Семья Горбатовых. Часть первая, стр. 134

— Вовсе не сплетня! Дело в том, что если я решился взять на себя какую-нибудь обязанность, то считаю своим первым долгом заботиться о том, чтобы исполнить ее как следует. Я президент иностранной коллегии, а потому имею точные сведения о всех дипломатических чиновниках, слежу за их деятельностью. Члены каждого из наших посольств мне более или менее известны. Я стараюсь не утруждать ваше величество всякими мелкими делами и потому, конечно, не сообщаю многого, что может быть легко улажено. Поэтому до сей поры не сообщил я вам и того, что господин Горбатов, хотя и не занимая особенно важного места в лондонском нашем посольстве, но имея большие средства, завел связи в лондонском обществе. Тут, конечно, нет еще ничего предосудительного и, напротив, для наших интересов могла быть и выгода; но он пользовался своими связями никак не в нашу пользу, а, напротив, во вред нам. Потому-то я и был доволен его возвращением в Россию.

— Горбатов старался нам вредить? — изумленно проговорила Екатерина. — Да чем же?

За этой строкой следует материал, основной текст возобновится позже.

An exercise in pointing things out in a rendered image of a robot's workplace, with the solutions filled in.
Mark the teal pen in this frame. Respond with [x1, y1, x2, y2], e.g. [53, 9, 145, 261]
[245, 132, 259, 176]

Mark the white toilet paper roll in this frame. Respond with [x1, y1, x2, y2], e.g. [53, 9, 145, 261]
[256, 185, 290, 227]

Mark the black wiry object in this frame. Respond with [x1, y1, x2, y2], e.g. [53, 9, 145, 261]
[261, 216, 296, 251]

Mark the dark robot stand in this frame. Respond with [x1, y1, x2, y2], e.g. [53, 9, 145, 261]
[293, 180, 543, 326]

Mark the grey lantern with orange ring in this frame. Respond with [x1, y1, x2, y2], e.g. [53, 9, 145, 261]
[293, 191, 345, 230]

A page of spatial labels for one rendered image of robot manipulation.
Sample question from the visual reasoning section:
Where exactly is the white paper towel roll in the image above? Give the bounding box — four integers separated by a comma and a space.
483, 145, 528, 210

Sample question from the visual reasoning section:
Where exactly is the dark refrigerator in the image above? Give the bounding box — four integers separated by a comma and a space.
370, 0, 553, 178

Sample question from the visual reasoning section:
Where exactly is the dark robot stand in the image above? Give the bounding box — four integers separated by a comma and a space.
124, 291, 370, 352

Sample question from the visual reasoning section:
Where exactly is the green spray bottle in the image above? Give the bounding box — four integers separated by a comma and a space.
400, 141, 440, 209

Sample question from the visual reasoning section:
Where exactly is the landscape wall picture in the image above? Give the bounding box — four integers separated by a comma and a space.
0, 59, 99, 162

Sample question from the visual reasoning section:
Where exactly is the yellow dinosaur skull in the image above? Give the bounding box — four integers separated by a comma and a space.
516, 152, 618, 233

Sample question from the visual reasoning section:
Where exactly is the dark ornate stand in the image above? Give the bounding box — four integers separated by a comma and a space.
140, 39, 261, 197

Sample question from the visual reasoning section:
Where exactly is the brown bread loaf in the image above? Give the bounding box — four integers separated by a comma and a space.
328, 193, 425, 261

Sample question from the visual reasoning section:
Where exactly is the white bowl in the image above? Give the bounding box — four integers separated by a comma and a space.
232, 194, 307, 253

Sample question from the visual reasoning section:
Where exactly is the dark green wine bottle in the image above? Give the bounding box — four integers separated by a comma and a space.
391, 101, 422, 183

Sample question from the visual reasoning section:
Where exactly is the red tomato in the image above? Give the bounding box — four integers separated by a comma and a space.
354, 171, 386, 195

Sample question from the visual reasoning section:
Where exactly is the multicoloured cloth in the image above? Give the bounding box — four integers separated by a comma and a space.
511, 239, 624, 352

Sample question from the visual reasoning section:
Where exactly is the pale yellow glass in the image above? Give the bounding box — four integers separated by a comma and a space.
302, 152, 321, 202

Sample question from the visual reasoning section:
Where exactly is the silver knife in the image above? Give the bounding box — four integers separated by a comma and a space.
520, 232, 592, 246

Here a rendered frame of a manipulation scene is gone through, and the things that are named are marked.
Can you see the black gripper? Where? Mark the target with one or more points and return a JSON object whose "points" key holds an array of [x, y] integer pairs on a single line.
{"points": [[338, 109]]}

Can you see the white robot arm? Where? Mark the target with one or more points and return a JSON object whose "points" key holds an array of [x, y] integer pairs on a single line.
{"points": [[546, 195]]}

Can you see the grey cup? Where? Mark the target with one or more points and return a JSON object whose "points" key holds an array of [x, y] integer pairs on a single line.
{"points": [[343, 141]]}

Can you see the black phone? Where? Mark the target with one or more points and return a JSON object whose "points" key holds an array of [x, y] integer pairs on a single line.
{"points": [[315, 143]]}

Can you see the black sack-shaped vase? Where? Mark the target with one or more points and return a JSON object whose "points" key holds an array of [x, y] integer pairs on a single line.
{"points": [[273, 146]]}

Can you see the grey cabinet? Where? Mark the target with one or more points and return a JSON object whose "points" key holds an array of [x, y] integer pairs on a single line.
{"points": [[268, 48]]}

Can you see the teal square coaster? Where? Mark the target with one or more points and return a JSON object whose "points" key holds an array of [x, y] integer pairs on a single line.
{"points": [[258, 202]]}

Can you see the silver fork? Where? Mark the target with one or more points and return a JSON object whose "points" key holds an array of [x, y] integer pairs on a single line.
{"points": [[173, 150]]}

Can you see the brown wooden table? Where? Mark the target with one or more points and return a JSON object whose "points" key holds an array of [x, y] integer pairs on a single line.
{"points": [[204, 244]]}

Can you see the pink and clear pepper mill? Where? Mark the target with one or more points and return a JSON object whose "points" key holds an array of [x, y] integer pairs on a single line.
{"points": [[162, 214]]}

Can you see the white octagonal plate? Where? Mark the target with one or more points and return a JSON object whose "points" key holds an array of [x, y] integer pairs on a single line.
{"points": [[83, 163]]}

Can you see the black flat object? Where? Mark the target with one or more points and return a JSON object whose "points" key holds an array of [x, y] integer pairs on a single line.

И, право, это на него не похоже, я его хорошо знала восемь лет тому назад — он был таким благородным молодым человеком.

— Восемь лет — много времени! В восемь лет человек может измениться! Я не знаю, под влиянием каких людей находился он по выезде из России, но как бы то ни было, это опасный мечтатель, проповедник разрушений… вольтерьянец!

— Горбатов — вольтерьянец?

— К несчастью, да! Мои сведения идут из верного источника. И согласитесь, ваше величество, что подобные люди не к месту на русской службе.

— Вы не обманываетесь? В вас говорит не раздражение?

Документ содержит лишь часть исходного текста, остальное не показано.